The Costa Rican Agent (Lara) to the Acting Secretary of State

Sir: I am instructed by cablegram just received from my Government to bring to Your Excellency’s knowledge the fact of which my Government is reliably informed that an armed body of mercenaries organized in open day in Nicaragua, under the protection and with the knowledge, consent and encouragement of that Government, under the leadership of General Luis Mena and the Mexican General Manuel Chao, well known outlaws, are on the point of invading the territory of Costa Rica for the wanton destruction of life and property.

That notwithstanding the imminent menace in which Costa Rica could be placed by this hostile movement, it has not mobilized a single soldier for the defense of its territory, but has relied on the good will of the Government of the United States to intervene with its controlling influence in Nicaragua, and on the hope that it will exercise that powerful influence to remove all demonstrations of this kind, which are not only a menace to the peace and good order of the people and Government of Costa Rica, but, if left free to work out [Page 810] their destructive purposes, must necessarily involve Central American countries in a condition of revolution so much to be dreaded by all law abiding citizens.

As on former occasions, I have had the honor to indicate to Your Excellency, Costa Rica desires to live, as up to the present moment she has lived, in peace, without injury to anyone and without permitting injury to herself on the part of others. In the interior of the country perfect order and absolute calm reigns throughout; the inhabitants are engrossed in their daily labors; nationals and foreigners are surrounded by every kind of guaranty that can be furnished by a government that is a free and spontaneous expression of the popular will and that has given the most eloquent expressions of sympathy and friendship for the people and Government of the United States, more especially since the outbreak of the great world tragedy.

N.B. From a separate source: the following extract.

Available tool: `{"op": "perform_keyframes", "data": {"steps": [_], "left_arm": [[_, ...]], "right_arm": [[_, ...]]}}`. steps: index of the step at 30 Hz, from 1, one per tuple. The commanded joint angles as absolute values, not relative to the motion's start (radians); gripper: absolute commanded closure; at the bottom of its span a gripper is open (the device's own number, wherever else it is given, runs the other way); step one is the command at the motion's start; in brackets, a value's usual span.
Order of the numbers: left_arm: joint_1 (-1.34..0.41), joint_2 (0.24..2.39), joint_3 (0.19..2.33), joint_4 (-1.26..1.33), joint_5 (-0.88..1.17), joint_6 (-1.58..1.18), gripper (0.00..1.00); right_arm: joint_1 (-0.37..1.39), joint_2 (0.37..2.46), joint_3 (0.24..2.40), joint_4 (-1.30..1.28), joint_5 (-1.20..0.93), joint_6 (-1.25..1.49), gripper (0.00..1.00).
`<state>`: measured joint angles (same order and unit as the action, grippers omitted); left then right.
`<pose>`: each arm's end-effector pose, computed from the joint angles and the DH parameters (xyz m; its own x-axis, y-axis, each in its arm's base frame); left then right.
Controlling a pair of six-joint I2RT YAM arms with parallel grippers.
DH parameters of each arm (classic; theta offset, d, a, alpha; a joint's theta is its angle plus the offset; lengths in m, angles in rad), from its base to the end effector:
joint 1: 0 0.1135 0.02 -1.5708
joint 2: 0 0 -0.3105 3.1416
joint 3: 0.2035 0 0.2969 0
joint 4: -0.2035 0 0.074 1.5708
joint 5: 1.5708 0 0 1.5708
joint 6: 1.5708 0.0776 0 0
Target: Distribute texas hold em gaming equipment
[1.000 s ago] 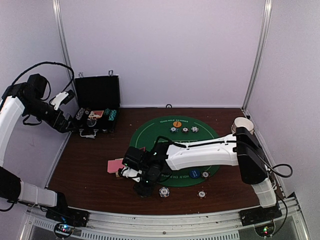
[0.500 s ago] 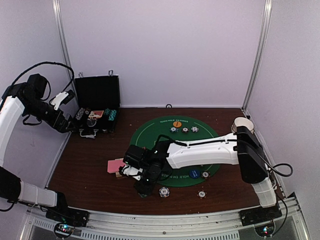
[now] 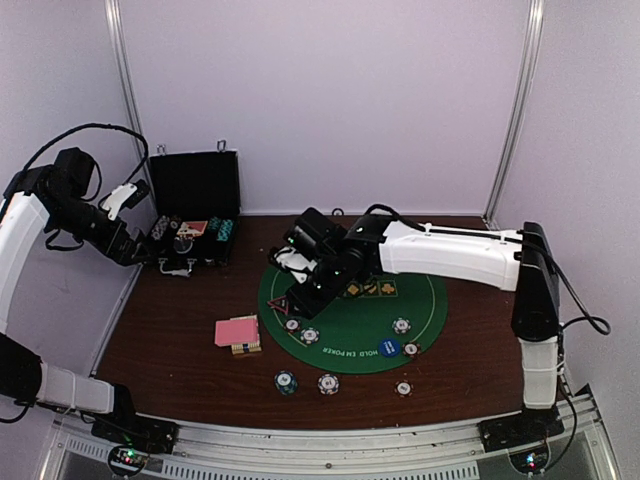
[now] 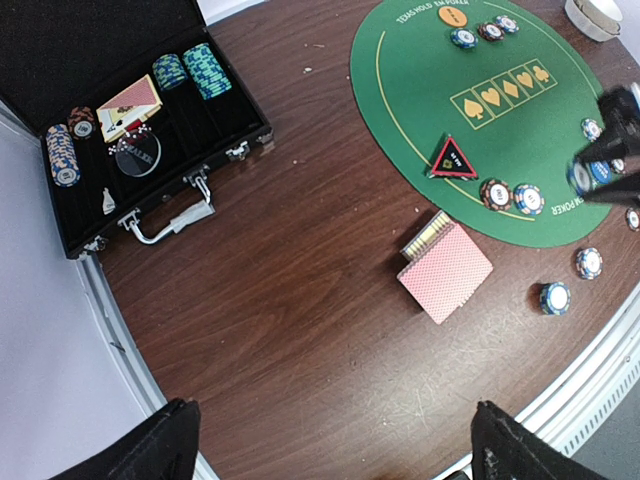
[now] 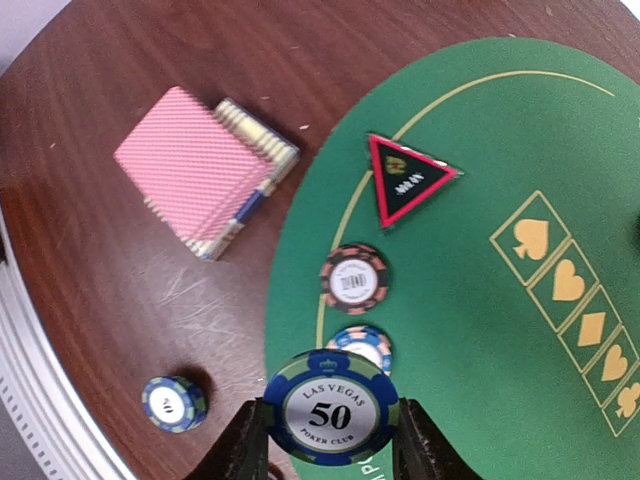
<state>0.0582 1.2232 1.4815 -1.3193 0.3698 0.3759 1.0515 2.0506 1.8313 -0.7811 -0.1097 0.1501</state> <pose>0.2527 -0.0134 0.4100 -0.7658 0.2983 -0.5697 0.4332 0.8940 -0.1143 0.2615 0.4746 0.2570 -0.5464 -0.6564 -0.5201 -0.8198 0.5463 0.1719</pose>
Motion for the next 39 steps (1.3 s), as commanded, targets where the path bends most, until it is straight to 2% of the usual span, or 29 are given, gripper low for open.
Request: {"op": "perform_keyframes", "data": {"steps": [1,15,33,34,37,39], "left_arm": [[0.064,1.216,1.499,-1.322,0.367,0.382,0.02],[0.064,1.202,1.496,-1.324,0.37,0.386,0.03],[0.064,1.21,1.5,-1.324,0.373,0.394,0.02],[0.064,1.21,1.5,-1.325,0.374,0.394,0.02],[0.064,1.213,1.499,-1.325,0.373,0.394,0.02],[0.064,1.214,1.497,-1.325,0.373,0.393,0.02]], "right_arm": [[1.005,2.093,1.855,-0.788,-0.016,0.191,1.0],[0.955,2.349,2.048,-0.797,0.055,0.206,1.0],[0.938,2.458,2.113,-0.802,0.052,0.223,1.0],[0.937,2.461,2.116,-0.804,0.051,0.224,0.96],[0.934,2.464,2.125,-0.807,0.047,0.226,0.7],[0.934,2.454,2.127,-0.807,0.046,0.225,0.58]]}}
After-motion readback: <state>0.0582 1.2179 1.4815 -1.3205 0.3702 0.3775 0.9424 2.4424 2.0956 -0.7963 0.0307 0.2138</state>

In the minds of all Costa Ricans, as well as foreigners resident in Costa Rica, a very especial American colony, it is an indisputable fact that the former government presided over by Senor Alfredo Gonzalez was not only characterized by marked and strong pro-German inclinations, but by hostility to the United States, against which country it publicly arraigned [arrayed?] itself through the press.

These facts and considerations heretofore set forth before Your Excellency, justify my Government in hoping that the Government of the United States will be pleased to take such steps as may be necessary to prevail upon the Government of Nicaragua to perform the duties imposed upon it by the conditions in question, and by international law, and I am peculiarly keen in this emergency in serving as the authorized mouthpiece of my Government for the reason that during my term as Minister of Foreign Relations of Costa Rica it was my distinguished privilege to offer to the American people, through the medium of Your Excellency’s Government, the use of the ports and waters of Costa Rican territory, during the duration of the war, and to break off diplomatic relations with Germany, and later, to declare war against that nation.